Blimp Pilots, Sept. 18, 2024

WWI Dirigible Hangar, UK

Blimp Pilots
September 18th, 2024

This story is a sequel to the previous “Sheep” story about the salvage and repair of the Goodyear blimp in England in the 1970s.

My boss, Mac, at Kenmore Air Harbor, would tell John and I stories from Mac’s interesting earlier aviation mechanic career. The three of us worked the swing shift from 4:30 PM to 1 AM and after 9 PM we had the hangar and office to ourselves at the seaplane base.

Mac had told us the story of how his Texas crew of mechanics was sent by Goodyear to salvage and repair the crashed UK Goodyear blimp that blew away in a storm and landed on a barn. This damaged the blimp and literally scared all the dairy cows to death.

The damaged blimp was trucked to an old WWI dirigible hangar. Mac told us that the hangar was HUGE! The blimp looked like a toy inside of it.

There were old wooden ladders in the hangar 80’ or more high. These ladders had been stolen from Germany after WWI as war reparations. Mac told us that the ladders were well made and the Texan and British mechanics used them to dope and paint the Goodyear blimp once they’d repaired it and inflated it again.

Mac also told us that the old dirigible hangar was haunted, but I’ll skip those stories for now.

After the Goodyear blimp was repaired, a British Goodyear test pilot flew it. This British pilot was a real pompous ass. He was always putting down the Texans as “Rebellious colonists.” The British pilot would demand this and that. He was very critical of the Texans’ work.

So, Mac and his fellow Texan mechanics hatched a plot. They made friends with the British blimp pilot. They acted like serfs before his august British pilot majesty.

Then, the Texans asked the British pilot to join them in town for drinks on a Saturday night.

Oh, they were all having a high time. The Texans spiked the British pilot’s drinks with 190-proof Everclear grain alcohol that they’d brought from Texas.

Soon enough, the blimp pilot passed out. The Texans put him in a cab, naked. They paid the taxi driver well and told him to take the naked pilot outside of town to a field and dump him there.

It was a warm summer night of 70F with no rain.

The next morning dawned bright and clear. The naked blimp pilot woke up in the field and stumbled to a farmhouse for aid.

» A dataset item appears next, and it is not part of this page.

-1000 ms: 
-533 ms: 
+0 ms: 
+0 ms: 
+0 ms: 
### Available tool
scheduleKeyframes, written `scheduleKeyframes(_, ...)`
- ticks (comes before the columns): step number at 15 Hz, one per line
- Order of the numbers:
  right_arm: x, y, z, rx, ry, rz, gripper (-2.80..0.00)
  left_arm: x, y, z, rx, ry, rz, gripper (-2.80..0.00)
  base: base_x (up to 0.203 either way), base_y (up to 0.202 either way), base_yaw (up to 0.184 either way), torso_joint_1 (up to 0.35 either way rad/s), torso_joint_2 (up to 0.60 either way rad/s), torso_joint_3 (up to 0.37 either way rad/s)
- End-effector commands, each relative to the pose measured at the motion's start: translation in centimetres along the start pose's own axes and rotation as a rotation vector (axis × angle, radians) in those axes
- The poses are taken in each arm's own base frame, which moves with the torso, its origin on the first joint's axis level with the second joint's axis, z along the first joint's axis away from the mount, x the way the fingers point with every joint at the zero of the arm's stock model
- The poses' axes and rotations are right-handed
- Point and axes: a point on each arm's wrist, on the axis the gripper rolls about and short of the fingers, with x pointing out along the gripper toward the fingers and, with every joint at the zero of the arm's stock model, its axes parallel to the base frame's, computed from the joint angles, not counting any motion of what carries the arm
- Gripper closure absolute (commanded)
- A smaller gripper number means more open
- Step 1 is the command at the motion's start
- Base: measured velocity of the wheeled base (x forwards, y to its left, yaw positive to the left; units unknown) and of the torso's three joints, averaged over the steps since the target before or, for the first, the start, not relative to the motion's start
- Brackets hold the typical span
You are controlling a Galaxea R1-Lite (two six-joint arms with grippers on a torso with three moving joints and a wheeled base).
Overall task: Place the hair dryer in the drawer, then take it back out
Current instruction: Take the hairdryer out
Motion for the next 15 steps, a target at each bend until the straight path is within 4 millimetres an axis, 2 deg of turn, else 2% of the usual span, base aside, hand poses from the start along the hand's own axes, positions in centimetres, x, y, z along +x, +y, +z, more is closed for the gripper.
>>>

The following Monday, the British blimp pilot was a different man. He never gave the Texans any shit after that.

Back in Texas, Mac told us that they had a similar problem with an arrogant American blimp pilot. Again, this guy kept giving the mechanics a hard time.

The mechanics again hatched a plot. They hired 5 beautiful hookers. The mechanics gave them tickets for a free blimp ride on the Goodyear blimp with the dastardly American blimp pilot.

The girls were very excited. They’d never been on a blimp before and the idea of servicing the pilot in a blimp would be a novel experience.

Mac said that the pilot was happy to see the five pretty girls. They all climbed into the gondola under the blimp and took off.

The blimp took off in a steady upward direction until, suddenly, the blimp started going up and down and side to side as if it were out of control.

This went on for half an hour.

When the blimp landed, the pilot had a huge grin on his face. He never gave the mechanics any shit after that.